Cette approche discutable redessine la frontière de l’enquête, transformant la collecte continue de données en un outil courant de la justice. Sans régulation centrale, l’Italie s’oriente vers un modèle de société de contrôle, où la surveillance préventive devient la norme. Un cadre qui soulève des questions légitimes de transparence et de proportionnalité : jusqu’où la surveillance peut-elle aller sans franchir la limite entre protection et contrôle social ?
Pour tenter d’enrayer les dérives, l'Italie a lancé plusieurs réformes, dont l'impact reste toutefois incertain. En 2017, une ébauche de texte législatif visait à instaurer un cadre plus strict pour l'usage des logiciels espions, avec des restrictions précises et des procédures de vérification indépendantes. Cette initiative, cependant, n’a jamais abouti.
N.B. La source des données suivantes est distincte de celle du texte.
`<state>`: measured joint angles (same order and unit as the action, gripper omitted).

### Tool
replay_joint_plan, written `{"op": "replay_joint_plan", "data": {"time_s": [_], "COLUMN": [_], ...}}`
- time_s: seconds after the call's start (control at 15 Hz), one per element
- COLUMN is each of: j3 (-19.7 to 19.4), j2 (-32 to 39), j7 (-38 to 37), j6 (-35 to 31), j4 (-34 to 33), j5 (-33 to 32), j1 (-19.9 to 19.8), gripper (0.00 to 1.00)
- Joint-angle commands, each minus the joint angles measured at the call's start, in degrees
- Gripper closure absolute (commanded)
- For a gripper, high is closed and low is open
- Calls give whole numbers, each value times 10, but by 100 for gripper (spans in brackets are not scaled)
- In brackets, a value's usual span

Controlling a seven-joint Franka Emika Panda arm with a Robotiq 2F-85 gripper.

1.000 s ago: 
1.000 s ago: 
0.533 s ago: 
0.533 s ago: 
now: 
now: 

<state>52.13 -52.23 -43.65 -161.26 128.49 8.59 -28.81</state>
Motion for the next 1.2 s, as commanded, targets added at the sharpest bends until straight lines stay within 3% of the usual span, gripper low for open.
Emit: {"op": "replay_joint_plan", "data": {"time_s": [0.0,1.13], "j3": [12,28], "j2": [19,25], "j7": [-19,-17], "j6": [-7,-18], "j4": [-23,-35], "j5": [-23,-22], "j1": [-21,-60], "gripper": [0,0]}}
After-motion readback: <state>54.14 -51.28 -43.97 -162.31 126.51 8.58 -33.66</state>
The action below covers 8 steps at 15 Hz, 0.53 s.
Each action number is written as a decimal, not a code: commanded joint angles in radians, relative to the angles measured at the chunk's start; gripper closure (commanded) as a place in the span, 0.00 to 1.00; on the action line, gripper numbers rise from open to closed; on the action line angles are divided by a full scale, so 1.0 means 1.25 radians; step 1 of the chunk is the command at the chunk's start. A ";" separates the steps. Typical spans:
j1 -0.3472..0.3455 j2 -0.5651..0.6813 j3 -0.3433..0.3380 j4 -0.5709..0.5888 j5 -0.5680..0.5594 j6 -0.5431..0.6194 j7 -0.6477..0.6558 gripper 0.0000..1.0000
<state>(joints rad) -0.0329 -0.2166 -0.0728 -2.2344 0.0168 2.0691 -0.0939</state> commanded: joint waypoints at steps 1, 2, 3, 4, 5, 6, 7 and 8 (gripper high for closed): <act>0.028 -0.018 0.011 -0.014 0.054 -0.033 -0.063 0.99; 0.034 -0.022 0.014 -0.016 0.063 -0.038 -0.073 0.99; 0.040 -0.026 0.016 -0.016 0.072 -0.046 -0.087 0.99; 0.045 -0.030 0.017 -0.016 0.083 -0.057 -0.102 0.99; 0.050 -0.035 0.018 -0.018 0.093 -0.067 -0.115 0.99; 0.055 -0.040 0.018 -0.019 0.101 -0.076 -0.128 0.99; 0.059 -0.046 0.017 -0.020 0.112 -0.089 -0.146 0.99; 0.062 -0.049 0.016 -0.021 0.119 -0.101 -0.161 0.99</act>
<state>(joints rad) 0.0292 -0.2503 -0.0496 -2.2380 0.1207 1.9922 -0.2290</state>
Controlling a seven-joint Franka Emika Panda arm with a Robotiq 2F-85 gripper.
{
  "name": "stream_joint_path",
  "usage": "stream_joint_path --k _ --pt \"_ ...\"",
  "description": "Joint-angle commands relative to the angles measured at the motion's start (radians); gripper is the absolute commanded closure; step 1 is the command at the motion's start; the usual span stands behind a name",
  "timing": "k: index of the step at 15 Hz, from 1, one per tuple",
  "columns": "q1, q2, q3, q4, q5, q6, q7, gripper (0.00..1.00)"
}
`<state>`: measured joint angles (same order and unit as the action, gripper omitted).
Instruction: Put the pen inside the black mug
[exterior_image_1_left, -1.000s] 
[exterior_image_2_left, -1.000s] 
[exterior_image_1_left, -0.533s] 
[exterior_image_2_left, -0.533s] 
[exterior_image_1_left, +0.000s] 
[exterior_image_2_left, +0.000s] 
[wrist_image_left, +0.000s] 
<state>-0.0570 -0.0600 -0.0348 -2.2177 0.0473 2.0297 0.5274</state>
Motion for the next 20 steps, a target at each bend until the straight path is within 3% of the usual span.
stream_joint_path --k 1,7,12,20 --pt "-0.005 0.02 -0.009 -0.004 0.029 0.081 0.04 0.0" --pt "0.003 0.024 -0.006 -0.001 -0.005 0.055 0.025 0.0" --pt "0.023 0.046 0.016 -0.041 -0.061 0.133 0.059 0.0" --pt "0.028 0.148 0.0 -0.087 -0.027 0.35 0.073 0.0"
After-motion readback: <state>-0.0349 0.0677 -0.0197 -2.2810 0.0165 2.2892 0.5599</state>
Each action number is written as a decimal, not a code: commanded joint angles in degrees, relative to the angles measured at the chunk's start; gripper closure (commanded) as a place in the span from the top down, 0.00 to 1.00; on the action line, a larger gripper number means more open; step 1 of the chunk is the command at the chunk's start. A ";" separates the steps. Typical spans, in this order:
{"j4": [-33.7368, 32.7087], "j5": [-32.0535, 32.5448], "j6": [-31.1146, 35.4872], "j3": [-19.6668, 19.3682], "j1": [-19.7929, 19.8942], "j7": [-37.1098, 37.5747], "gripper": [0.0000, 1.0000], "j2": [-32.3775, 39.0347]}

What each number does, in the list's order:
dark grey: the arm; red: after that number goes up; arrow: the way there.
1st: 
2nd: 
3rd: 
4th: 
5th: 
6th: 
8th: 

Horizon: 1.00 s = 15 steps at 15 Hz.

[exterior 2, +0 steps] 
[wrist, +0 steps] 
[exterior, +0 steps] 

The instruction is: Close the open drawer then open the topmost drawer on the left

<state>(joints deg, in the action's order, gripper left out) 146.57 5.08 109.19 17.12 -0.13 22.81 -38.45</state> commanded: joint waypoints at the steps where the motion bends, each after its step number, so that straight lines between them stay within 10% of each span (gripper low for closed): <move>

Aujourd'hui, une nouvelle loi, attendue pour février prochain, pourrait marquer un tournant en fixant des règles plus claires et des critères plus rigoureux pour encadrer leur emploi.
Mais même si cette loi voit le jour, suivre chaque utilisation, valider les demandes et contrôler les pratiques de surveillance resteront des défis majeurs. Chaque procureur peut actuellement accéder à ces outils avec l’accord d’un juge local, sans supervision centralisée. Et c’est justement cette structure décentralisée, alliée à l’anonymat de nombreuses petites entreprises de surveillance, qui rend tout audit complexe et alimente les critiques sur l'absence de garde-fous efficaces.
Vers une perspective européenne ?
Un problème qui dépasse les frontières de l'Italie : en raison de son rôle de membre de l'Union européenne, la situation en Italie soulève des questions plus larges sur la cybersurveillance en Europe. Le Conseil de l'Europe a récemment exprimé son inquiétude quant à l’utilisation de ces technologies, en particulier pour la protection des journalistes et des figures de l’opposition.
Ces initiatives montrent que la question de la cybersurveillance ne se limite pas aux frontières nationales. L'Union européenne pourrait intervenir pour harmoniser les pratiques et encadrer plus strictement l'usage de ces technologies dans ses États membres. En fixant des normes claires, elle établirait ainsi des garde-fous nécessaires pour protéger les droits des citoyens et garantir la cohérence avec les valeurs démocratiques qui lui sont chères.
Il est donc impératif que l'Union européenne prenne des mesures urgentes pour encadrer l'usage de ces technologies, avant que la cybersurveillance ne devienne un risque pour les droits et libertés dans tous ses États membres.